Everyone is dressed up for the whole week; it's lovely because you feel a sense of unity in celebrating a religious holiday.
One of the best Eids I've ever had!!
To top it off, Eid was on Tuesday, so we organised trips for the rest of the week.
On Wednesday, my wife went to Prison Island with my brother and friend. I joined them later at the floating restaurant. We later went to the Hyatt Hotel to watch Man City vs Real Madrid Champions League Semi-Final 🔥
On Thursday, we went to Safari Blue, a guided tour that included snorkelling, swimming in a mangrove lagoon and a seafood buffet lunch.
On Friday we saw DOLPHINS!! Then we went to an underground swimming cave and finished off at a rooftop restaurant [which nearly killed me by serving my shellfish, which I'm allergic to, but we'll leave that out]

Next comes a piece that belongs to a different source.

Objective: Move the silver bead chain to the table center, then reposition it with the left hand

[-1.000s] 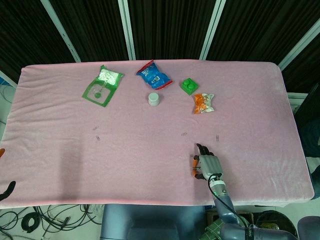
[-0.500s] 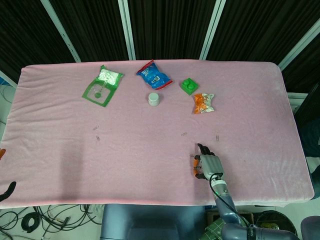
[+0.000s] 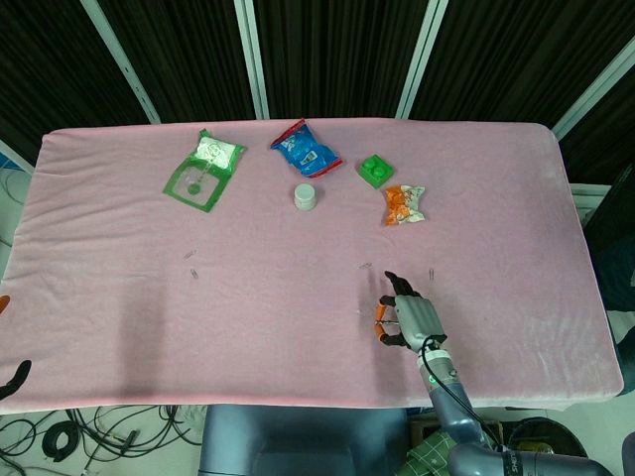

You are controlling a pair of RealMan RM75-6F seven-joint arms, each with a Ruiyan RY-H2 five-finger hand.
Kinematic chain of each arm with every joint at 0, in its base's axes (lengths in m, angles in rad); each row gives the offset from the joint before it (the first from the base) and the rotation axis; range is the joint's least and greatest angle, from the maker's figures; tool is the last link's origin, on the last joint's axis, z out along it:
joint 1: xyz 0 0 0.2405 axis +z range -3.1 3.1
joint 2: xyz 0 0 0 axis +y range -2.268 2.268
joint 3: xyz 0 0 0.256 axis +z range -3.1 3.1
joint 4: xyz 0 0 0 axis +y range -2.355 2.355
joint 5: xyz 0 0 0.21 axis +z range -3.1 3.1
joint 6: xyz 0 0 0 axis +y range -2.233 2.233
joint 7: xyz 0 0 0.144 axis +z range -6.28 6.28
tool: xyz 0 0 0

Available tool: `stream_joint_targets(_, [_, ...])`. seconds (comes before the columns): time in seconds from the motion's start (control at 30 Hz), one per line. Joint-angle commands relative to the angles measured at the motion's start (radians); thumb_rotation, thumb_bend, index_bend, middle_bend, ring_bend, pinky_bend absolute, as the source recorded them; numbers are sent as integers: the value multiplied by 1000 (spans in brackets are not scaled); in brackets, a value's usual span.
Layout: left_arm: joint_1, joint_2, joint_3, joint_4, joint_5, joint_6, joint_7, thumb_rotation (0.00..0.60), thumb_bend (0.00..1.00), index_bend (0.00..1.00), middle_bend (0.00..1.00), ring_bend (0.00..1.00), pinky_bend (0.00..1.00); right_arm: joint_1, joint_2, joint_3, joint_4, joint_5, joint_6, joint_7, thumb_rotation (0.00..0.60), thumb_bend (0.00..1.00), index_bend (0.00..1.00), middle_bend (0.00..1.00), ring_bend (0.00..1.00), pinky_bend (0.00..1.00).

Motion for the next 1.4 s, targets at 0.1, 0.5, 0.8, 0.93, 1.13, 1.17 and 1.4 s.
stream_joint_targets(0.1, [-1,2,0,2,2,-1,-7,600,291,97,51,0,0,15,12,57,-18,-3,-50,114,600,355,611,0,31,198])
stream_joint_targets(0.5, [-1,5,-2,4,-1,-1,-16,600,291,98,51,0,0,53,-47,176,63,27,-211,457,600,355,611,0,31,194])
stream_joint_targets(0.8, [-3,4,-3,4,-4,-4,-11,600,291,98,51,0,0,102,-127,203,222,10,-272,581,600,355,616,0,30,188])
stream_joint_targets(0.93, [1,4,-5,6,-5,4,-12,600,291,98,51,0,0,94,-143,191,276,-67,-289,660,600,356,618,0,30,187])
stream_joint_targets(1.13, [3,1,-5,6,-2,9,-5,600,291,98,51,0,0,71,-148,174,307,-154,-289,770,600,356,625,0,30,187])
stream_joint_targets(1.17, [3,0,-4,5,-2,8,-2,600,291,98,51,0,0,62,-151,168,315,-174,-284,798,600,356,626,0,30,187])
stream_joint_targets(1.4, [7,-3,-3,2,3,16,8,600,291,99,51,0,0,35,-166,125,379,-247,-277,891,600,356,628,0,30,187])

Whilst we were out and about doing our adventures, every night when we returned to Stown Town, we'll be introduced to party people all over the city. Honestly, the city didn't sleep from Tuesday till Sunday, and the vibes were different.
Ultimately this was the best Ramadan and Eid I've ever experienced. Having the pleasure to enjoy many moments with my wife, brother, and close friend is something that will live long in my heart.
From a spiritual perspective, having Ramadan in Zanzibar has made me want to spend at least two weeks in Zanzibar every Ramdan due to the environment strengthening and uplifting my Iman.
The experience has completely transformed me for the better, and I'm so grateful to Allah for blessing me with this experience. My only sad point is I missed my mother throughout the whole month.